§ Task instructions
Only lines that contain the word "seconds" are to be returned from the data below.

§ Working data
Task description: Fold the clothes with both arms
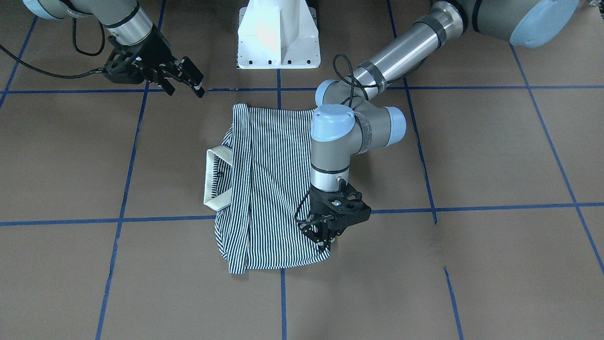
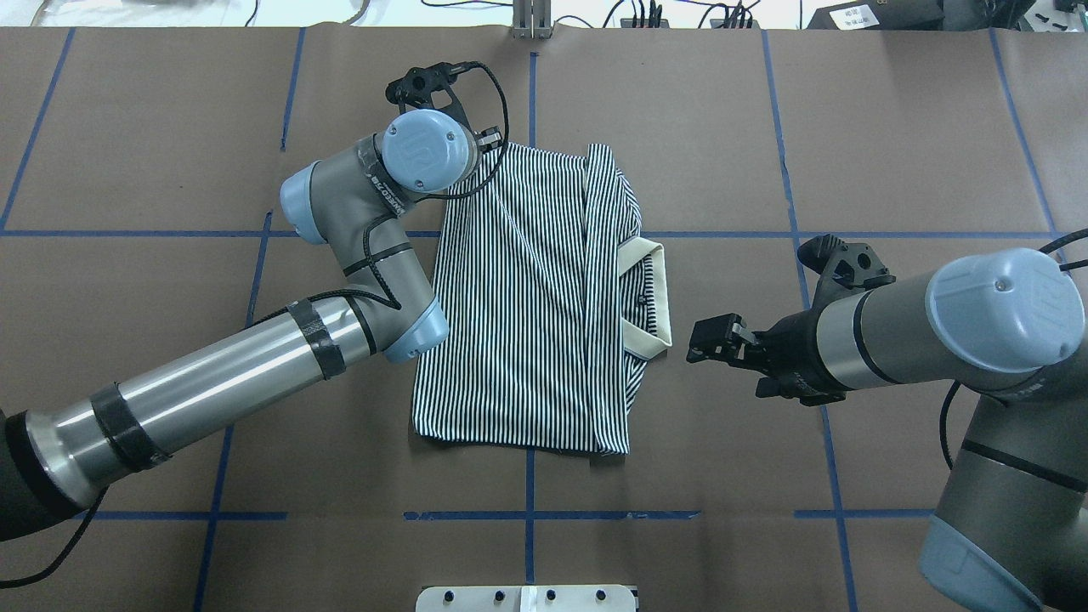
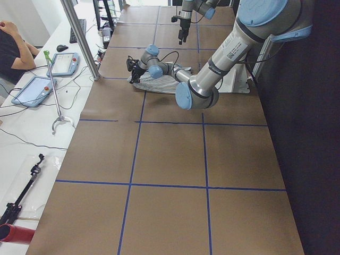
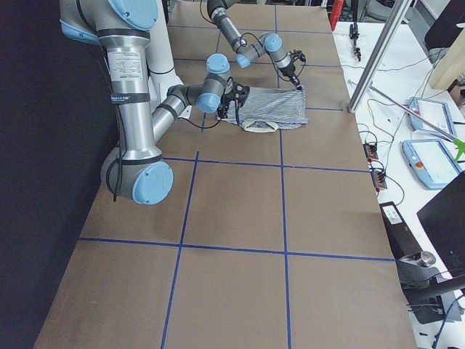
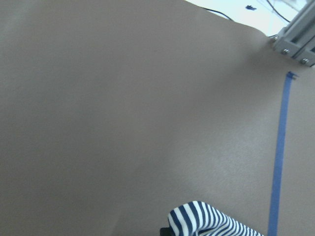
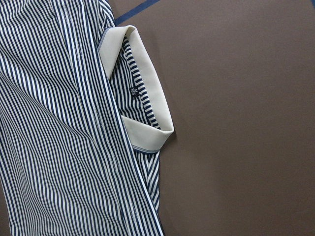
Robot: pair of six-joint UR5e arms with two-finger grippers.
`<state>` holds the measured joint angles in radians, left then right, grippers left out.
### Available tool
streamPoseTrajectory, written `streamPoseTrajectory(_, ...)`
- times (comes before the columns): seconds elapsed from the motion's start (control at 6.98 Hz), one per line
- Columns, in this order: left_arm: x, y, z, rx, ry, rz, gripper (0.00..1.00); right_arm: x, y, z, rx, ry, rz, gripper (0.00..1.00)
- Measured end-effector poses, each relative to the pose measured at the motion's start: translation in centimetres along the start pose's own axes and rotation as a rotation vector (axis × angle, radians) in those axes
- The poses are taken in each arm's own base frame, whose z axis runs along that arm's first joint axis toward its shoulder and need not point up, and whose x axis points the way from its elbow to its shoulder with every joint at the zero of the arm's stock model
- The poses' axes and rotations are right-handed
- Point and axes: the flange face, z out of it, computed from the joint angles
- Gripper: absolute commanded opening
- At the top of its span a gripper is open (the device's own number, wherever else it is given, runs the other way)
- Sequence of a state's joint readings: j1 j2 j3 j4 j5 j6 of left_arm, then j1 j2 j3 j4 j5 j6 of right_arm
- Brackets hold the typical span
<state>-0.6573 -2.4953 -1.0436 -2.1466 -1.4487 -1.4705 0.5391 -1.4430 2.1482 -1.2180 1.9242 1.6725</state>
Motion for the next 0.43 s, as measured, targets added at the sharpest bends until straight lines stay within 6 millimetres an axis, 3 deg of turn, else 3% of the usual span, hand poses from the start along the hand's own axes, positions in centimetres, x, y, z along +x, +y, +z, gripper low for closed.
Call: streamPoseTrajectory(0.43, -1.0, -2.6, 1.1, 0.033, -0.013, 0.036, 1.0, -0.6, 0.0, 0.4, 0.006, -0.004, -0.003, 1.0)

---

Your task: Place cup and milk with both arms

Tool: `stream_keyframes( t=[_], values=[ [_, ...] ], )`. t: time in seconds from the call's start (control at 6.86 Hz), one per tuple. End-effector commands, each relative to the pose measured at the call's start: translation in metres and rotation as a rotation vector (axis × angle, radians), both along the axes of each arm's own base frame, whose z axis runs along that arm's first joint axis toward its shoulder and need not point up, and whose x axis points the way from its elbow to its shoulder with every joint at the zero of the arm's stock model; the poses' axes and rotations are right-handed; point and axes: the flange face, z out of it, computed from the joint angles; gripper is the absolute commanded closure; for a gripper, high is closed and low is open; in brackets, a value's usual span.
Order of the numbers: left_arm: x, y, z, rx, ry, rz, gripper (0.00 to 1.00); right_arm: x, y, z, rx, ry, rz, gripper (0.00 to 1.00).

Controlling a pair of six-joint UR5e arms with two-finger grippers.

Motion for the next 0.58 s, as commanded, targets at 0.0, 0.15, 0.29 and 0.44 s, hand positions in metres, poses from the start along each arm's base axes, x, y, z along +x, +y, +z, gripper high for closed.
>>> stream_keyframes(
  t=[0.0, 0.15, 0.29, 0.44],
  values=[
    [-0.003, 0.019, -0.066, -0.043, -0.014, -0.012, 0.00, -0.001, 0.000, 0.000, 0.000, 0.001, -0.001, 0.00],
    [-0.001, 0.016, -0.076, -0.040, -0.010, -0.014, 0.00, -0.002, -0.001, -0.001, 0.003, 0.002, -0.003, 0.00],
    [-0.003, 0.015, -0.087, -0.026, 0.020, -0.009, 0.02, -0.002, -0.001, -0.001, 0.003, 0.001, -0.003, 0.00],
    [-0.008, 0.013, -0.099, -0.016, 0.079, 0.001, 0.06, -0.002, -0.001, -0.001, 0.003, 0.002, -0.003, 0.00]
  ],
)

§ Solution to the problem
- times (comes before the columns): seconds elapsed from the motion's start (control at 6.98 Hz), one per line
Tool: `stream_keyframes( t=[_], values=[ [_, ...] ], )`. t: time in seconds from the call's start (control at 6.86 Hz), one per tuple. End-effector commands, each relative to the pose measured at the call's start: translation in metres and rotation as a rotation vector (axis × angle, radians), both along the axes of each arm's own base frame, whose z axis runs along that arm's first joint axis toward its shoulder and need not point up, and whose x axis points the way from its elbow to its shoulder with every joint at the zero of the arm's stock model; the poses' axes and rotations are right-handed; point and axes: the flange face, z out of it, computed from the joint angles; gripper is the absolute commanded closure; for a gripper, high is closed and low is open; in brackets, a value's usual span.

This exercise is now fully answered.